Another aspect of this the lack of reward for marginally more effort. Rohan, an Amazon SDE, had this to say:
Also motivation. I didn’t care to grind because I was on track for a promotion the same rate anyway so what’s the point of putting in more than a few hours if I’m beyond expectations anyway
At large companies, individual impact is nearly impossible to measure. This means two things:
It’s easy to get away with coasting. (Rest and vest).
It’s hard to get recognized and rewarded for going above and beyond.
The result? Many people coast, far fewer blow past expectations.
Conclusion
It is generally accepted that development speed is a business-critical advantage. Great companies live and die by how fast they ship. From the patterns I gathered, larger companies generally tend to be at a disadvantage when it comes to shipping fast. Sometimes for good reason, sometimes not.
They are intrinsically more risk-averse because there are serious costs to missteps. This manifests itself as extensive PR reviews, QA, planning etc. They are more likely to have excessive meetings and push makers to run on manager schedule.
This is perhaps the circle of life - it is the added agility of an early-stage startup that allows them to upset slow incumbents. If they succeed, they themselves become slow-moving incumbents, waiting to be upset by their upstart successor.
Now, some graphs.
Why aren’t you shipping faster (visualized)?
I had to use some discretion to assign each message a category, and below is my best attempt. Complicated codebase awaiting stakeholder approval were the biggest deterrents to dev speed. That said, there is a significant long-tail of reasons. Turns out, developers have a lot to complain about.

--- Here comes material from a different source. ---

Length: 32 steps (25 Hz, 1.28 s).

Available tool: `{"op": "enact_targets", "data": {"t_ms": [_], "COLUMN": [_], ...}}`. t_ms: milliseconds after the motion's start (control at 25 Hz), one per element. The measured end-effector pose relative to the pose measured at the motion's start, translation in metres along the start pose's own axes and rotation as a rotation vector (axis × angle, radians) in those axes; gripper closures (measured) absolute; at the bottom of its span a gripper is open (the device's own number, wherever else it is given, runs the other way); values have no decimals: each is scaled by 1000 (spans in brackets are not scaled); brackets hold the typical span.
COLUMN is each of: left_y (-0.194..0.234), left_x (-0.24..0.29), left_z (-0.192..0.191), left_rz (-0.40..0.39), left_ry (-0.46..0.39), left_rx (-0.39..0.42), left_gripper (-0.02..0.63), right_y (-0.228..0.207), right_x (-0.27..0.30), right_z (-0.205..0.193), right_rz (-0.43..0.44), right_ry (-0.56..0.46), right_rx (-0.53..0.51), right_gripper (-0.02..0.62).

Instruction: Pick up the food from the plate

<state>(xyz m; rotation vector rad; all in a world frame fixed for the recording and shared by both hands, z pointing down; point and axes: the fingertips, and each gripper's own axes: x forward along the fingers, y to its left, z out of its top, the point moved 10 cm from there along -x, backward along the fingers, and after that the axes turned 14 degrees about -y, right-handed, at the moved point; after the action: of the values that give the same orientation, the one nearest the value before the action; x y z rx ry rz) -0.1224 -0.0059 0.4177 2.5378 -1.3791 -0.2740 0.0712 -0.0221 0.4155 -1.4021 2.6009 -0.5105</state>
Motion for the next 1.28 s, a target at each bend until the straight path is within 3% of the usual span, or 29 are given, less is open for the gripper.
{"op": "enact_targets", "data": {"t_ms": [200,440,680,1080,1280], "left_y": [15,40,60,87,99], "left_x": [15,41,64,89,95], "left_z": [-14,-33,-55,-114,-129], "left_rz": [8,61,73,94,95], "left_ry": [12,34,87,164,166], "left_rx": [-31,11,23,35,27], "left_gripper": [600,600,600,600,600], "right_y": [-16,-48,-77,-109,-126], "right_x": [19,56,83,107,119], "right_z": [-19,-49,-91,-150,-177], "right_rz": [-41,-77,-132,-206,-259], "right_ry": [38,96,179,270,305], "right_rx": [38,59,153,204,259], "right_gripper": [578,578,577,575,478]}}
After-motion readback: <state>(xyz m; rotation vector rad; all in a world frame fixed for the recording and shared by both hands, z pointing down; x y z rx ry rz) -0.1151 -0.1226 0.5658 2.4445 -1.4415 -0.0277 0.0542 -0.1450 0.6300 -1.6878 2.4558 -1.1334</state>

Nearly a third of respondents alluded to a company or team-specific qualm, so I decided to omit those in interest of keeping this generally useful. (e.g. Workday engineers feel slowed down by their proprietary programing language. Fascinating, but not relevant to nearly any other company).
Top responses to "Why aren't you shipping faster?"
To make this more readable, I made a more concise chart that combines these into 7 overarching categories, leaving some of the long-tail reasons out.
- Process
- People
- Codebase
- DevOps/tooling
- Motivation
- Debugging
- Docs
Summary: top blockers to shipping faster.
People and process are usually related, and those two combined account for nearly half of all respondents.
Disclaimer: names of survey participants have been changed to protect their privacy.